[TASK OBJECTIVE]:
In the lines below, look for "place". Copy each line where it appears.
(RECORDS SUPPLIED)
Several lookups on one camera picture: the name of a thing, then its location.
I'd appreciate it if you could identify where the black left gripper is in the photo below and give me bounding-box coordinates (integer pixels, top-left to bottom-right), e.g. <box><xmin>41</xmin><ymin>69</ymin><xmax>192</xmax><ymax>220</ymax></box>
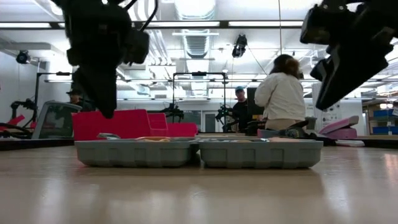
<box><xmin>62</xmin><ymin>4</ymin><xmax>133</xmax><ymax>119</ymax></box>

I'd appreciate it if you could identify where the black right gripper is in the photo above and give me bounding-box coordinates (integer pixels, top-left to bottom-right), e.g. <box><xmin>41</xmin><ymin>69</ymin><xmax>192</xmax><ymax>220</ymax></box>
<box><xmin>299</xmin><ymin>0</ymin><xmax>398</xmax><ymax>111</ymax></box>

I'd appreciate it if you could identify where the grey plastic tool case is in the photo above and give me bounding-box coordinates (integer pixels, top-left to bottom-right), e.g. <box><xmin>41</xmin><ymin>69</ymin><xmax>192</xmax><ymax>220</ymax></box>
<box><xmin>74</xmin><ymin>133</ymin><xmax>325</xmax><ymax>170</ymax></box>

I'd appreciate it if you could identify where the person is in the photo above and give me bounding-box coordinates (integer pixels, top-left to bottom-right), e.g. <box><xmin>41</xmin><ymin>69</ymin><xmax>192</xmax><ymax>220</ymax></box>
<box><xmin>254</xmin><ymin>54</ymin><xmax>308</xmax><ymax>131</ymax></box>
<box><xmin>65</xmin><ymin>88</ymin><xmax>96</xmax><ymax>112</ymax></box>
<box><xmin>231</xmin><ymin>86</ymin><xmax>257</xmax><ymax>133</ymax></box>

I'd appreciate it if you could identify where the white pillar with posters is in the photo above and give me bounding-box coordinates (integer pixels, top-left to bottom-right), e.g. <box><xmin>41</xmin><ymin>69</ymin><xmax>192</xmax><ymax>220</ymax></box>
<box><xmin>310</xmin><ymin>82</ymin><xmax>343</xmax><ymax>133</ymax></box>

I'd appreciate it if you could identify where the red plastic bin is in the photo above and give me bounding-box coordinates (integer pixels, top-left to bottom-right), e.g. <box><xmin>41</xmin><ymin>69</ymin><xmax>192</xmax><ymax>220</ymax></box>
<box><xmin>72</xmin><ymin>108</ymin><xmax>199</xmax><ymax>141</ymax></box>

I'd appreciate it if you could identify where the blue storage bin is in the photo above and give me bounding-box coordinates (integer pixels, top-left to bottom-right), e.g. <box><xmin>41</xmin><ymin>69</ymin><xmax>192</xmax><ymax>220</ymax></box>
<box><xmin>372</xmin><ymin>126</ymin><xmax>398</xmax><ymax>136</ymax></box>
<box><xmin>373</xmin><ymin>108</ymin><xmax>398</xmax><ymax>119</ymax></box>

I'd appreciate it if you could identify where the black ceiling spotlight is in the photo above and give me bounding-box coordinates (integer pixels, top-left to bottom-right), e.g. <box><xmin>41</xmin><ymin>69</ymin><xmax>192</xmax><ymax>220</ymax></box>
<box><xmin>16</xmin><ymin>49</ymin><xmax>31</xmax><ymax>65</ymax></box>

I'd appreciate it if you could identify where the black computer monitor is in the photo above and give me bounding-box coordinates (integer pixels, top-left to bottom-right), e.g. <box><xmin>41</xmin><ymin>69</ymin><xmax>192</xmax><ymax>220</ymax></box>
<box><xmin>246</xmin><ymin>87</ymin><xmax>265</xmax><ymax>116</ymax></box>

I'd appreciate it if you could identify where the black overhead rig bar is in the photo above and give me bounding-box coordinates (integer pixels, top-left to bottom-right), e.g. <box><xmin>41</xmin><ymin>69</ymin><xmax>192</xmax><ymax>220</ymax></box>
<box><xmin>0</xmin><ymin>19</ymin><xmax>305</xmax><ymax>30</ymax></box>

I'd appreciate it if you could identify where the black robot with green light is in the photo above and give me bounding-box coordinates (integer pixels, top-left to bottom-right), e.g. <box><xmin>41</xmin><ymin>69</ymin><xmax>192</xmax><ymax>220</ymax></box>
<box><xmin>214</xmin><ymin>104</ymin><xmax>239</xmax><ymax>134</ymax></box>

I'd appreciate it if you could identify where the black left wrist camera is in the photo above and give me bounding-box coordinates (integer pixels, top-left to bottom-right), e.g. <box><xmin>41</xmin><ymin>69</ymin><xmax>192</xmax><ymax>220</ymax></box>
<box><xmin>123</xmin><ymin>27</ymin><xmax>150</xmax><ymax>65</ymax></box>

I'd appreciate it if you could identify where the black background rig frame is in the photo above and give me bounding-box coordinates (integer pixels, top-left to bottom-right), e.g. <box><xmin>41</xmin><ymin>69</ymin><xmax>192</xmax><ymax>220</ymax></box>
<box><xmin>172</xmin><ymin>71</ymin><xmax>228</xmax><ymax>124</ymax></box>
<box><xmin>33</xmin><ymin>71</ymin><xmax>81</xmax><ymax>121</ymax></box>

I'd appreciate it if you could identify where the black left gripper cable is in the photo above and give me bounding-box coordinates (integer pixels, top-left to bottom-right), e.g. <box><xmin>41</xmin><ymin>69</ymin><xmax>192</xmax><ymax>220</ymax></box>
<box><xmin>124</xmin><ymin>0</ymin><xmax>159</xmax><ymax>32</ymax></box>

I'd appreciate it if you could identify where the black overhead camera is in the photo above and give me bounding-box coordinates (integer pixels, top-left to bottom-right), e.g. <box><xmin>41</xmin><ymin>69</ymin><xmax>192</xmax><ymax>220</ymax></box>
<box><xmin>231</xmin><ymin>33</ymin><xmax>249</xmax><ymax>59</ymax></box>

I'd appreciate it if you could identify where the silver ceiling air duct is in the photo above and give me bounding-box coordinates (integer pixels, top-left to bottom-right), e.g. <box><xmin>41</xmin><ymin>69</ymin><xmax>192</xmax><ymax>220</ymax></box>
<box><xmin>172</xmin><ymin>0</ymin><xmax>220</xmax><ymax>60</ymax></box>

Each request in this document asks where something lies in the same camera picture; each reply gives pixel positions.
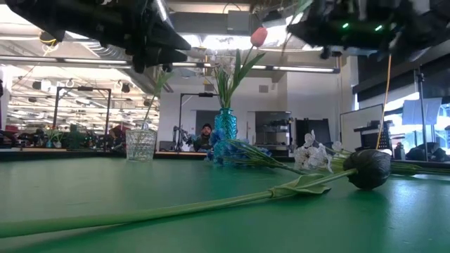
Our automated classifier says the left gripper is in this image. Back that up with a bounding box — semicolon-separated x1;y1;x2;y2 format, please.
100;0;192;74

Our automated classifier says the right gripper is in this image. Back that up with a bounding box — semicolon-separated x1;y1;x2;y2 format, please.
286;0;401;60

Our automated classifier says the black artificial tulip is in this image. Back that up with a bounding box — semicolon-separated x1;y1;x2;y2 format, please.
140;62;176;130
0;149;392;240

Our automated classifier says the teal textured glass vase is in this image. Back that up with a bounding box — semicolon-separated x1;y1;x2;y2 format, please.
213;108;238;163

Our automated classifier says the blue artificial flower bunch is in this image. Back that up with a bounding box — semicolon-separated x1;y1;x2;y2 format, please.
205;128;307;176

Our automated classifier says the clear cut-glass vase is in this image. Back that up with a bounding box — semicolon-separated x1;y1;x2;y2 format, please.
125;121;158;162

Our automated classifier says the long ceiling light strip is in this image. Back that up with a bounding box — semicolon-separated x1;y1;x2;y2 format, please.
0;56;341;74

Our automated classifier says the grey ceiling unit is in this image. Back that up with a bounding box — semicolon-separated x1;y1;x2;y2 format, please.
227;10;252;33

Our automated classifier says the grey door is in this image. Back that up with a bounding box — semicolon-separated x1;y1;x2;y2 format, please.
195;110;222;141

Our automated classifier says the person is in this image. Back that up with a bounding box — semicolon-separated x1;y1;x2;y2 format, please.
192;122;216;153

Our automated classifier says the white diffuser panel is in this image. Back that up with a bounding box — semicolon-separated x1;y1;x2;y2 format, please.
401;97;443;127

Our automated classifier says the white board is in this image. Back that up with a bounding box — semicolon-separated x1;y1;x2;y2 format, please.
340;103;385;153

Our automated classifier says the black upright panel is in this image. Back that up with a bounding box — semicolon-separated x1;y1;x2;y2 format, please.
294;118;332;147

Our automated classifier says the black equipment cart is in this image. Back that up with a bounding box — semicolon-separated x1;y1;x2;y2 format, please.
353;120;395;152

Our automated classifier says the black tripod stand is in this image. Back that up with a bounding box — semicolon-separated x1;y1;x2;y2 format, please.
413;68;429;162

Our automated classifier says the dark shelving cabinet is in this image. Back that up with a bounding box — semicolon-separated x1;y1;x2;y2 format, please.
255;110;293;157

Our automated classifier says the green table mat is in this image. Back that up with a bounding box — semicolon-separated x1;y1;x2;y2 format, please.
0;157;450;253

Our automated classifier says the small potted plant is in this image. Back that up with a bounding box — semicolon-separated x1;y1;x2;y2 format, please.
44;129;65;149

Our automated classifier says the black gantry frame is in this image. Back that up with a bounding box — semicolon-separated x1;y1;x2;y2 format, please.
178;92;232;153
52;86;113;138

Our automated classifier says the round silver ventilation duct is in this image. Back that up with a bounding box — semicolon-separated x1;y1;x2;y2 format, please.
80;38;162;93

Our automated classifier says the yellow hanging cable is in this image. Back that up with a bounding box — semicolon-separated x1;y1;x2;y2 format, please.
375;54;393;150

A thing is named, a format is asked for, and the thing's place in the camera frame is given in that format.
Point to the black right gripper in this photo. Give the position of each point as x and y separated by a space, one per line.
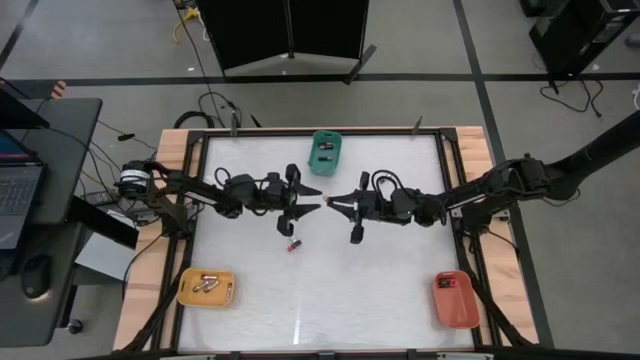
367 216

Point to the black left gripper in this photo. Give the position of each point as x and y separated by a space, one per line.
272 209

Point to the teal plastic basket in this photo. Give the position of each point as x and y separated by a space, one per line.
314 167

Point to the small black silver battery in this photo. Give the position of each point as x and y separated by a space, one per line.
326 158
326 146

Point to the red black MAX battery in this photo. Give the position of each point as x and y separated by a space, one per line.
294 245

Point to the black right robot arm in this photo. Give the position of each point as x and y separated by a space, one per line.
480 192

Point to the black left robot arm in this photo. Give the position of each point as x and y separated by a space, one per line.
200 190

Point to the yellow plastic tray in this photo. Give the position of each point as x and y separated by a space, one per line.
200 300

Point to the salmon plastic tray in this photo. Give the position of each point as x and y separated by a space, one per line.
457 310

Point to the black folding partition screen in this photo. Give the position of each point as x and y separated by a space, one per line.
250 30

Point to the white box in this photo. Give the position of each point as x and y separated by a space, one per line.
105 257

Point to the black side desk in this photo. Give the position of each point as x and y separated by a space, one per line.
60 150

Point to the black support pole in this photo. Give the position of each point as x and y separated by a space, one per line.
600 150

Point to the black computer mouse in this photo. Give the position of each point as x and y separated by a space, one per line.
36 275

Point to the laptop computer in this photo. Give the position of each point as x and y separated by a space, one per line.
15 195

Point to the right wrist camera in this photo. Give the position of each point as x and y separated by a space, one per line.
374 200

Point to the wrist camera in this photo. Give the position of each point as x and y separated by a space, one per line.
275 184
374 200

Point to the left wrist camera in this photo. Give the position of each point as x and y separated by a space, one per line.
275 184

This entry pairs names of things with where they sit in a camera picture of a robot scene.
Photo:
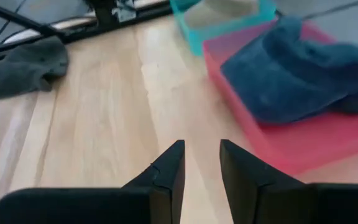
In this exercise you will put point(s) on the black aluminium table frame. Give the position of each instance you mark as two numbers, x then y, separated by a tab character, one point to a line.
82	31

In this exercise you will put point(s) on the black cap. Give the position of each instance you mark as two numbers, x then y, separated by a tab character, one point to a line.
20	71

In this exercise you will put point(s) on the teal plastic bin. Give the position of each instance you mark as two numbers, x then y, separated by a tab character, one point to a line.
197	40

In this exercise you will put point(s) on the blue towels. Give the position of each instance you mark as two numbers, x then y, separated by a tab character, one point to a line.
275	84

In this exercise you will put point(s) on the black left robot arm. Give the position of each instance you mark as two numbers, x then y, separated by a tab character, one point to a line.
102	12

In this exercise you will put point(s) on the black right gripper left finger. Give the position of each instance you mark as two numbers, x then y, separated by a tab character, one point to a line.
163	189

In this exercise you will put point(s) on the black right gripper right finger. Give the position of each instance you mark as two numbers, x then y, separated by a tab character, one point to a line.
253	193

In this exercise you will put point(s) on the pink plastic bin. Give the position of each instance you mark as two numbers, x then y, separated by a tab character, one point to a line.
306	146

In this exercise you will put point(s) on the khaki cap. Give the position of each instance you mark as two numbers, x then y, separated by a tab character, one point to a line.
219	14

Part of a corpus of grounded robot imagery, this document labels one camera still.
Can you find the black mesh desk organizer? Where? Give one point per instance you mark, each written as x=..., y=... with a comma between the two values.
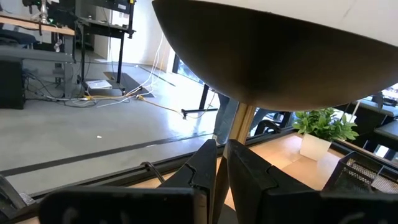
x=357, y=174

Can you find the black standing desk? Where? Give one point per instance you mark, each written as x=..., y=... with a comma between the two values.
x=102, y=29

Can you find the black floor stand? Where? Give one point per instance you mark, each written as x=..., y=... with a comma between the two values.
x=203, y=96

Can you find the white flat box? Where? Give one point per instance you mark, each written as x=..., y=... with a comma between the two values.
x=98, y=84

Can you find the black floor mat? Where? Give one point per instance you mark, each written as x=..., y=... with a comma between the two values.
x=130, y=82

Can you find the black computer tower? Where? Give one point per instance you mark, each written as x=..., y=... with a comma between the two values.
x=11, y=84

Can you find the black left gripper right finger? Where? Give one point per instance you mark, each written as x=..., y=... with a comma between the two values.
x=280, y=205

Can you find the white globe table lamp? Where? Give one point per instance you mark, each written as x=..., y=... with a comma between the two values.
x=280, y=62

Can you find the person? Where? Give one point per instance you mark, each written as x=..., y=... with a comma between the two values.
x=224, y=121

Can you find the wooden top desk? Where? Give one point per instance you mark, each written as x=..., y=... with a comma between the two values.
x=31, y=26

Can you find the green plant in white pot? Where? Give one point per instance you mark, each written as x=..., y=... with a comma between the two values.
x=323, y=124

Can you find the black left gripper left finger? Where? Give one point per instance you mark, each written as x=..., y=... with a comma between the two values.
x=140, y=205

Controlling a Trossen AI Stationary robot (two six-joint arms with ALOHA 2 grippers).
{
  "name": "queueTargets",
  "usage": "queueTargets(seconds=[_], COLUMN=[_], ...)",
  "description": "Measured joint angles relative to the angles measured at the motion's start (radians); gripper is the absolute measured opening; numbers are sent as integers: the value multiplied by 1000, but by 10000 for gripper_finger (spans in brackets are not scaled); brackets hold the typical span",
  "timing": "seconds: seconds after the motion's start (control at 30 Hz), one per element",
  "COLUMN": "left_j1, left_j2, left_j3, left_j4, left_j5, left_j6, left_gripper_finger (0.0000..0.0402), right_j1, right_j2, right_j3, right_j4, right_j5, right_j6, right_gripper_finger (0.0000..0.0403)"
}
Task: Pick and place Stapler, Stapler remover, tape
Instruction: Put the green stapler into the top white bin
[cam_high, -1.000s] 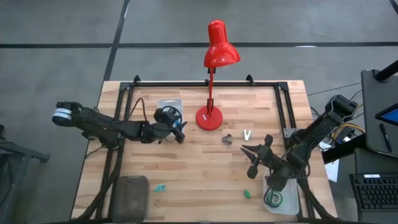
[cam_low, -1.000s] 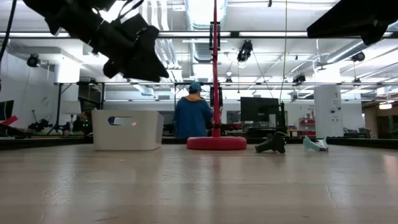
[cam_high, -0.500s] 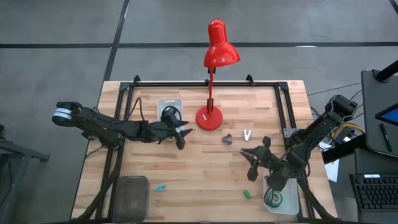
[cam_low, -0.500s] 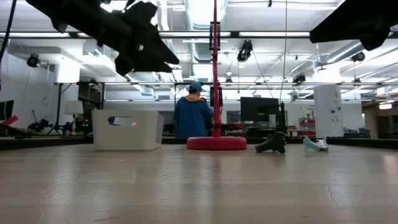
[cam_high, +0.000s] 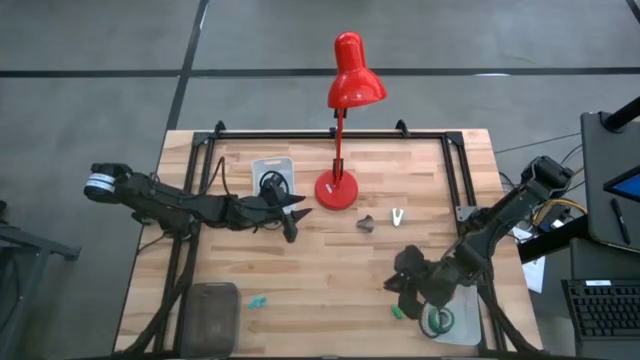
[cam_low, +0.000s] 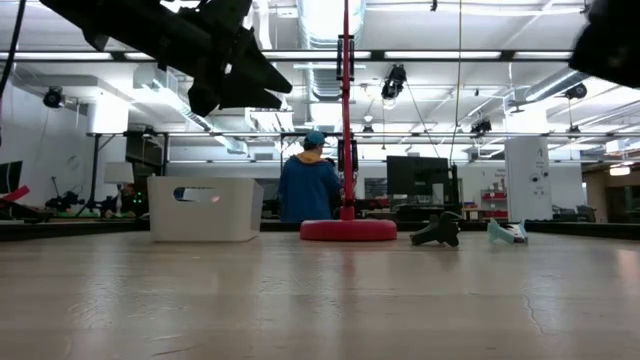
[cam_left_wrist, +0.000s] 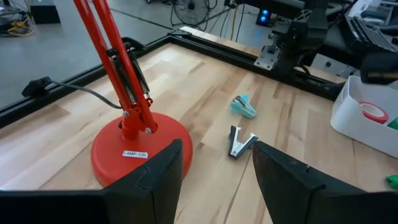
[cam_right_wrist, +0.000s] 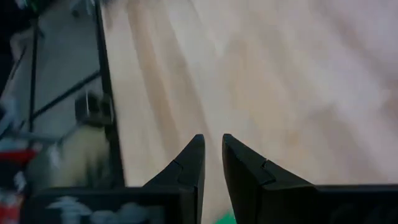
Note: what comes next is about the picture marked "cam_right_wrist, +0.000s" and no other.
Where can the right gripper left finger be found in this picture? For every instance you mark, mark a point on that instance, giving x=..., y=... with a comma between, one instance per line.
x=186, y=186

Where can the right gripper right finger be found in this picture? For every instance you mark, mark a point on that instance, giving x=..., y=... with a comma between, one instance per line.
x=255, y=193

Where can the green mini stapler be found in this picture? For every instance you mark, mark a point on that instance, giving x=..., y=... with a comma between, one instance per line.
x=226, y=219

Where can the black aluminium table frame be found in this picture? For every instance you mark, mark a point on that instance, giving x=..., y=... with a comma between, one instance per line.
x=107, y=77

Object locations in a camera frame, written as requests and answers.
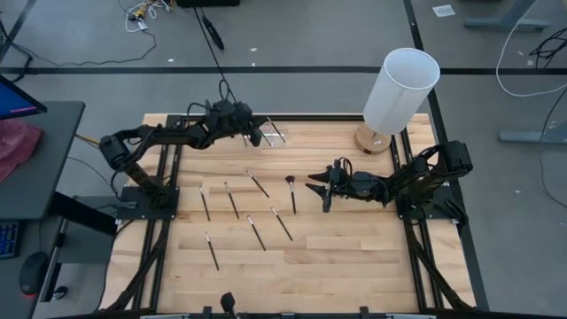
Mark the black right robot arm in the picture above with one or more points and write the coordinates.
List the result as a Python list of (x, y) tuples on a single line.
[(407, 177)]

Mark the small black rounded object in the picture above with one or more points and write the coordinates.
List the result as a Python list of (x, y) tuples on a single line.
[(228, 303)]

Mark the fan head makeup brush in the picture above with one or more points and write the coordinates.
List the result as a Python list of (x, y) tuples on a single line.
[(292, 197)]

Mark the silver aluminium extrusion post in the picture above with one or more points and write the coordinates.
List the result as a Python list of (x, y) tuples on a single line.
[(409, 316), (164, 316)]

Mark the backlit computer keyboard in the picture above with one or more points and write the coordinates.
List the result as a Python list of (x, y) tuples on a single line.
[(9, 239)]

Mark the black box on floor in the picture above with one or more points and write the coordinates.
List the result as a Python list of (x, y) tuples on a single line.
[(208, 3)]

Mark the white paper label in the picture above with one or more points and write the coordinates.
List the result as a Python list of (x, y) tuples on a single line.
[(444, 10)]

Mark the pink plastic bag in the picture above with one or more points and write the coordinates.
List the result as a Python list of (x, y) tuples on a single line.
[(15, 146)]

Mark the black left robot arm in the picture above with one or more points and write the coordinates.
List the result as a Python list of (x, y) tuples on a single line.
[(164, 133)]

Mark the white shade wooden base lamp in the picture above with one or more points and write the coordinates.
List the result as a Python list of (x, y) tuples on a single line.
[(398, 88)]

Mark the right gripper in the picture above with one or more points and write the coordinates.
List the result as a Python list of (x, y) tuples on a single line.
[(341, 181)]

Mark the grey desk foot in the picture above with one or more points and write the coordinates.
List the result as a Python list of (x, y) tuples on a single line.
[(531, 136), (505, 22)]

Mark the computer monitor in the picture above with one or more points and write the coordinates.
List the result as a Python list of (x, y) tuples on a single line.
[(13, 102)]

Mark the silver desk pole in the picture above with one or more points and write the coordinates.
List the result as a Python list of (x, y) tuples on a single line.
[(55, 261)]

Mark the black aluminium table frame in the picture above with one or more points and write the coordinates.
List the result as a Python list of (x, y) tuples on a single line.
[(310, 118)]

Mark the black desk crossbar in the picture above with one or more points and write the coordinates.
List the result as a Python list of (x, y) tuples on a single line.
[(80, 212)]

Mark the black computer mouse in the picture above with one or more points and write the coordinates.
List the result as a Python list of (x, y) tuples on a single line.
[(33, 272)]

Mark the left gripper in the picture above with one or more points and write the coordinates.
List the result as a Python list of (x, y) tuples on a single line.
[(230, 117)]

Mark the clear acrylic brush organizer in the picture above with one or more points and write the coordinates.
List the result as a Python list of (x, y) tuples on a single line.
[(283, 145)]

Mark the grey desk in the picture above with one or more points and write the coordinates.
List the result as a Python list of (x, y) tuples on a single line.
(End RECORDS SUPPLIED)
[TASK ANSWER]:
A thing is named, a format is asked for, and the thing's place in the camera frame is given in that format.
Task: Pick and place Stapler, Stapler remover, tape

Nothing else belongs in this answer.